Peter Maxwell Davies's chamber opera
The Lighthouse is about the mysterious disappearance of three lighthouse watchmen. Trapped in a storm and with supplies running short, they let their respective inner demons overcome them. Each watchman sings of his past and his fatal obsession in a solo song. Blaze, the ruthless gangster, starts off with a happy-sounding ditty that tells of the harrowing abuse he has suffered as a child, and the blood-curdling detail of how he murdered an old woman upstairs for her savings.
Sandy, the romantic, follows with a clichés-riddled pastoral romance:
Oh my love, I dream of you
Your hair of gold, your eyes so blue.
Oh that you held me in your arms!
I am transported by your charms.
In a meadow sweet, in a secret valley,
Resting on my staff, I muse and tarry.
Fast I come to where my love doth lie,
And all my senses sense defy.
From my sleep, so deep, so long,
By the cock, crowing loud, I am aroused --
My dream is flown
Which his two colleagues rearrange to bring out the double entendre:
Your hair of gold...in a secret valley... so deep, so deep...

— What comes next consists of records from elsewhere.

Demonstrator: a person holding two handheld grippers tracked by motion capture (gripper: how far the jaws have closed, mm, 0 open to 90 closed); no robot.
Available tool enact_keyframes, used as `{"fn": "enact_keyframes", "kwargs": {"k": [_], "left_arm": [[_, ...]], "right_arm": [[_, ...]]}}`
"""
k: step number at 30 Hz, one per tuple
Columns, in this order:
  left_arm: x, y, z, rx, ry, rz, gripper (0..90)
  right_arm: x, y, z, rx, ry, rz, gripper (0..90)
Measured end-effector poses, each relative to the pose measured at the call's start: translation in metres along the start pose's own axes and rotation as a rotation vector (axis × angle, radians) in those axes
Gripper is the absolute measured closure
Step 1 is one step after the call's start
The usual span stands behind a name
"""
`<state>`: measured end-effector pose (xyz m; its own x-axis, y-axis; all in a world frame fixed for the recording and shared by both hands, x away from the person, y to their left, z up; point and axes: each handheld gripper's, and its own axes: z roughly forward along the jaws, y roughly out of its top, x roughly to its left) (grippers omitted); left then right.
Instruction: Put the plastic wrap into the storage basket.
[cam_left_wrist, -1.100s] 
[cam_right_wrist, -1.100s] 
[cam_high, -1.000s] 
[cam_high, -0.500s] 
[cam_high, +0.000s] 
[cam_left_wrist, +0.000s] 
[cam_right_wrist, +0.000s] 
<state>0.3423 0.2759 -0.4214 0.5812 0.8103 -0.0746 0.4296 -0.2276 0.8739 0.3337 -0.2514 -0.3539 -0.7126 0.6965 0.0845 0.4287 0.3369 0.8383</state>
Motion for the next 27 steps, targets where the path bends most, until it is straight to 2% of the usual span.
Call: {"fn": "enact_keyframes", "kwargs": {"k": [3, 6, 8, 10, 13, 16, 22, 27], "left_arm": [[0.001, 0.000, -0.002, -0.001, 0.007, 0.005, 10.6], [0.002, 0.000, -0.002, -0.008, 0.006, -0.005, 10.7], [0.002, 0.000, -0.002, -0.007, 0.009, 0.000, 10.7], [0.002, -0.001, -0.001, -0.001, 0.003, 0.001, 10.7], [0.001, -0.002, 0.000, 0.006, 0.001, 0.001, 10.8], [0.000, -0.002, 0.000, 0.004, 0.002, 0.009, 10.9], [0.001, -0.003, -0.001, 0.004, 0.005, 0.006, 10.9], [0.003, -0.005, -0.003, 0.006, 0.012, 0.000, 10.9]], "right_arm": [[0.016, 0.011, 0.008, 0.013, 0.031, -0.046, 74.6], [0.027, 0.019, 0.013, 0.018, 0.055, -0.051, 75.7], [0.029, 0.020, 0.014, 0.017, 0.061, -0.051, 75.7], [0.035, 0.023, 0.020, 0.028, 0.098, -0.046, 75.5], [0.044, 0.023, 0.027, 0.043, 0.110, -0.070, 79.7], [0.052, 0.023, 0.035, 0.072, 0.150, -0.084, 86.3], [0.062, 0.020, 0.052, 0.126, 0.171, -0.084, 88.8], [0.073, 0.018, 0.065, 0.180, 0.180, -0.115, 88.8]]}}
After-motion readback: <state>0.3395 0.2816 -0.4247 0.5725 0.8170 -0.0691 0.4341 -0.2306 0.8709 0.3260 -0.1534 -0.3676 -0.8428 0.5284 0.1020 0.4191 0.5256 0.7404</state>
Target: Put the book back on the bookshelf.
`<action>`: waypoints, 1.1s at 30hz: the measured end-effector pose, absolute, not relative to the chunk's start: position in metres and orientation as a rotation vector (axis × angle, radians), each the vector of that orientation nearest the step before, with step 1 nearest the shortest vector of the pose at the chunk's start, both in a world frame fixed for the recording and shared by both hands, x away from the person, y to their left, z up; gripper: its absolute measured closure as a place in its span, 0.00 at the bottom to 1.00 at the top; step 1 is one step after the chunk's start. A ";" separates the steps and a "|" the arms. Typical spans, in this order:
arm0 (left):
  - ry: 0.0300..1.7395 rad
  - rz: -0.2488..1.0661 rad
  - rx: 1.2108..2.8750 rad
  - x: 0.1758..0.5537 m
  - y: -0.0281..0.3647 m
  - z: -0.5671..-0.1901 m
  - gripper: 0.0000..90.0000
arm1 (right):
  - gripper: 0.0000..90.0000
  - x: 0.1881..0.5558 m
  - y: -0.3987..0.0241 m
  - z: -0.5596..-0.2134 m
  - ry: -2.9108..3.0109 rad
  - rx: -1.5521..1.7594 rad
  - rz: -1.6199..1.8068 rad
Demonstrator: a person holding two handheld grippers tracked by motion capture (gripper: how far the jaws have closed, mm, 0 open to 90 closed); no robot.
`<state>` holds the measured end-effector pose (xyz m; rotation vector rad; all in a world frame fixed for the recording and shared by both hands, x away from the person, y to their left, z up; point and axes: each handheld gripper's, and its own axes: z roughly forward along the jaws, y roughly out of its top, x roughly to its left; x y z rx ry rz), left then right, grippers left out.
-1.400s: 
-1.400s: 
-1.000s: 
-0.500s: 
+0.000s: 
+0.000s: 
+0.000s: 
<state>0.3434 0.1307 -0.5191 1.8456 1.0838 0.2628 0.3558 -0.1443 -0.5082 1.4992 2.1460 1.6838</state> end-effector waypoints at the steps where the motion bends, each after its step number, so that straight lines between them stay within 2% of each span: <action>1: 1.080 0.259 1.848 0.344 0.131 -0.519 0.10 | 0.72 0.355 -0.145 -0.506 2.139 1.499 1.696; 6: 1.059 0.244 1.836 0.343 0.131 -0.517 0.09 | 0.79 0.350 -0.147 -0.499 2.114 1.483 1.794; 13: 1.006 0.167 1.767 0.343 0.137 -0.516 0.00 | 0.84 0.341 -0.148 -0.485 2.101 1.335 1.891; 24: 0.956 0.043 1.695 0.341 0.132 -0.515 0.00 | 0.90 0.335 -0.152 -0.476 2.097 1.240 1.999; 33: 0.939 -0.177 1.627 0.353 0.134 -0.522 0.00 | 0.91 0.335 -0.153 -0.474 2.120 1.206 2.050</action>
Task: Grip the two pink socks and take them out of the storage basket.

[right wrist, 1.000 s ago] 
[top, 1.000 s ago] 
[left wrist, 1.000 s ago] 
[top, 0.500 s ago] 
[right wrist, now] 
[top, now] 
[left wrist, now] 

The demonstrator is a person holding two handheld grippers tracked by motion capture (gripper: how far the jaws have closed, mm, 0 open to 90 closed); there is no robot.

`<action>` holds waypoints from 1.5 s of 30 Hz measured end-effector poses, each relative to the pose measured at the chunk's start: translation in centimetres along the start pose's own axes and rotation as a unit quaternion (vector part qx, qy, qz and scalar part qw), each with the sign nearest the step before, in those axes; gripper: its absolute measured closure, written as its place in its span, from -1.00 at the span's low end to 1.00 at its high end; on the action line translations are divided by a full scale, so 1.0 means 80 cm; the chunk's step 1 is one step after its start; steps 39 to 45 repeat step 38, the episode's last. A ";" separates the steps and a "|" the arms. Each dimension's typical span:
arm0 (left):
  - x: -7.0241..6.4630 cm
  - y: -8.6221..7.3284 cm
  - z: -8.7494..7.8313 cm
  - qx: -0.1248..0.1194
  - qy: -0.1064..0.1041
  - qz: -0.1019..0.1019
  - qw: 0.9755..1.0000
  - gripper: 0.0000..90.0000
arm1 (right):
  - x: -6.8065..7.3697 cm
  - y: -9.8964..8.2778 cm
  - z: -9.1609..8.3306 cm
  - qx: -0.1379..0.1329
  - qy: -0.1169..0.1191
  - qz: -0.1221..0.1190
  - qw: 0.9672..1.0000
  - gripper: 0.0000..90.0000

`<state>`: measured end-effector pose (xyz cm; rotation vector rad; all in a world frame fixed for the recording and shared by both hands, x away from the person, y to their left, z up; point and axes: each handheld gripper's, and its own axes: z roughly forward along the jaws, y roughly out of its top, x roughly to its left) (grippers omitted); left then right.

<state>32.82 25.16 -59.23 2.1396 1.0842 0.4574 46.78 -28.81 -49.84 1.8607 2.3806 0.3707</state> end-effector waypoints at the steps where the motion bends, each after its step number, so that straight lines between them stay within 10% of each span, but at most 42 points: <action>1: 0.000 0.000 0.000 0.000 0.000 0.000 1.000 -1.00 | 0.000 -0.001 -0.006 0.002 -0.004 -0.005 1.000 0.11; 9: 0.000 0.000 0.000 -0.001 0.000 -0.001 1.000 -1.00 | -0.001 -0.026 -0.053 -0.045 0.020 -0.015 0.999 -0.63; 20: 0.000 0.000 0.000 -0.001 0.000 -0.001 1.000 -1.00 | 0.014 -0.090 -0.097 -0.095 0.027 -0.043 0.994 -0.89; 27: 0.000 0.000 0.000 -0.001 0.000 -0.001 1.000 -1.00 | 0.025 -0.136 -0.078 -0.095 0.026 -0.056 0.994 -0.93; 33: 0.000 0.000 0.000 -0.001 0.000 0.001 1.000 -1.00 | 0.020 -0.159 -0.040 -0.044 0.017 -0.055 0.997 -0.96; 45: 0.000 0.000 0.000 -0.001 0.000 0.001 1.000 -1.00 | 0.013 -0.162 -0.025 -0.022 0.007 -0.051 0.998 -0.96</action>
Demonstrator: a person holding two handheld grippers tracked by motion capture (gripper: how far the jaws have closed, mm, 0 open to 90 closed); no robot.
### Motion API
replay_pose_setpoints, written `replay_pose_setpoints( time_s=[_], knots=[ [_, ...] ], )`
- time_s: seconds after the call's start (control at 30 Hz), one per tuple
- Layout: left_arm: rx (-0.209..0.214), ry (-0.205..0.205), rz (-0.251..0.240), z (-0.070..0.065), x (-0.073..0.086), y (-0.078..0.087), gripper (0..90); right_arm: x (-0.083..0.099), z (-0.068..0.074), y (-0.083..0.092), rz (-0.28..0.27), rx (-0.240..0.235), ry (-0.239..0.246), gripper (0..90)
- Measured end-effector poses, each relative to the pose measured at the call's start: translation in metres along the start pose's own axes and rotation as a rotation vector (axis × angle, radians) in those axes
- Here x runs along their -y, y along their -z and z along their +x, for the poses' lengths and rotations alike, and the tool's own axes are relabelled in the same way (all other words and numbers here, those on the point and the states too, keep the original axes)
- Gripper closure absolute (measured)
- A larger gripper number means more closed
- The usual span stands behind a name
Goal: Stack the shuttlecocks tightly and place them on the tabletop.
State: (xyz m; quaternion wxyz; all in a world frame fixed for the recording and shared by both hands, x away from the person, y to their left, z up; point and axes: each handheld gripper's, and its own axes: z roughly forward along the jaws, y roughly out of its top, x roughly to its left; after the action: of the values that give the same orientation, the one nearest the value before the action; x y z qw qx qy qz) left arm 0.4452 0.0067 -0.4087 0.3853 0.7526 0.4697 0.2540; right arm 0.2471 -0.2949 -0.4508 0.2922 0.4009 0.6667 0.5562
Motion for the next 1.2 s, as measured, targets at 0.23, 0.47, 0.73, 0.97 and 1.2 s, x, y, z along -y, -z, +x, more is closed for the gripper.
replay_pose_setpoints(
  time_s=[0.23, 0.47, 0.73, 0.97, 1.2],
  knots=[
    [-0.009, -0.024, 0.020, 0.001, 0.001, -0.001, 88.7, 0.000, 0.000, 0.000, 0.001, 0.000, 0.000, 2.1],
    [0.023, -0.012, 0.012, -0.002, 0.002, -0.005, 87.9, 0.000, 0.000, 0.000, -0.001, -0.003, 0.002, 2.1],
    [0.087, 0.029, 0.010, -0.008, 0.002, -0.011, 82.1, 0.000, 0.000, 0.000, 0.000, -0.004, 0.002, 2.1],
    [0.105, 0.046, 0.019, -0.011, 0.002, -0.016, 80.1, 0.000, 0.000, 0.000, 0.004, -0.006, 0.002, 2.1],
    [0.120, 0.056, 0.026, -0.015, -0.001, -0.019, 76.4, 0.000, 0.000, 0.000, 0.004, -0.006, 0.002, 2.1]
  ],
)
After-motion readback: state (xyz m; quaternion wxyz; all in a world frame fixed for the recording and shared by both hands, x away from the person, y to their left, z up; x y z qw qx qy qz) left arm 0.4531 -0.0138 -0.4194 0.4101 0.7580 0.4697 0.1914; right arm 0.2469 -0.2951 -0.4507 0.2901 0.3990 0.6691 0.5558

Your eyes of blue... resting on my staff... so long...
Oh you have held me... fast... by the cock...
I come...crowing loud, crowing loud...I am aroused.
Later we will discover that Sandy's love interest was actually his own sister.
Finally, Arthur the Bible thumper sings approvingly of God's bloodthirsty punishment to the worshiper of the Golden Calf. The Calf might be destroyed and God's bloodlust slaked, but sin remains in the world, and the Calf will eventually return as a raging bull.